The market doesn't seem to know what to do with ARE because most investors still perceive it as an office REIT, but a minority of investors understand that this isn't the case, and therefore, it still trades at a slightly higher FFO multiple.

Short sellers would argue that this FFO multiple is too high for an office REIT.

Long investors would counter that this isn't an office REIT and if you make the right adjustments for leverage, capex, and growth, it is actually even cheaper than some of the office REITs...

The indecisiveness of the market has resulted in a once-in-a-decade chance to build a position in ARE at its lowest valuation since the great financial crisis.
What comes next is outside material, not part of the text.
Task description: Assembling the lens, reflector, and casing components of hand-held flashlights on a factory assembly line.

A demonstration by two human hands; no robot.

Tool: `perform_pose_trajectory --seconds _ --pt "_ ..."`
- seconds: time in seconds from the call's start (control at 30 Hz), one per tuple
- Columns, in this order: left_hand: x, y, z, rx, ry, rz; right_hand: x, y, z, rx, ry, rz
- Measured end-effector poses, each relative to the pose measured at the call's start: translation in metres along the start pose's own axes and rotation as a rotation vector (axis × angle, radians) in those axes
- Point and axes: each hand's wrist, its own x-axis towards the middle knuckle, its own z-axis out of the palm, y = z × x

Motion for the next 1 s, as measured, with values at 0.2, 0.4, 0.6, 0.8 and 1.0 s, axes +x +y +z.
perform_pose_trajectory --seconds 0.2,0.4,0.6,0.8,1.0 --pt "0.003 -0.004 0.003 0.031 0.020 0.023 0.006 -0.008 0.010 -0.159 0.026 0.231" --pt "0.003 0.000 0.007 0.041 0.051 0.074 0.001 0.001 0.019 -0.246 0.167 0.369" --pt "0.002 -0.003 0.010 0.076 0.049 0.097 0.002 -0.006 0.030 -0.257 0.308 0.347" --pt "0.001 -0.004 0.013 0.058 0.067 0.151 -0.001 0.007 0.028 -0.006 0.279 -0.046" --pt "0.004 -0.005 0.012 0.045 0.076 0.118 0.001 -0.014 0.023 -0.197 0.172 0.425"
At 10.8x FFO, ARE is far below its average valuation multiple of about 22x (Note: not its peak, but its average multiple), and we believe ARE has roughly 75% upside to fair value. The 5.4% yield and mid-single-digit growth rate provide solid returns while investors wait for that upside to materialize.

We recently bought some more shares to take advantage of the dip.

Closing Note

Good investing should be boring and this is why it requires a lot of patience and discipline.

Seeking excitement when investing capital can easily deviate you to a path that's less desirable over the long run.

This is why we call our strategy the "landlord approach to REIT investing."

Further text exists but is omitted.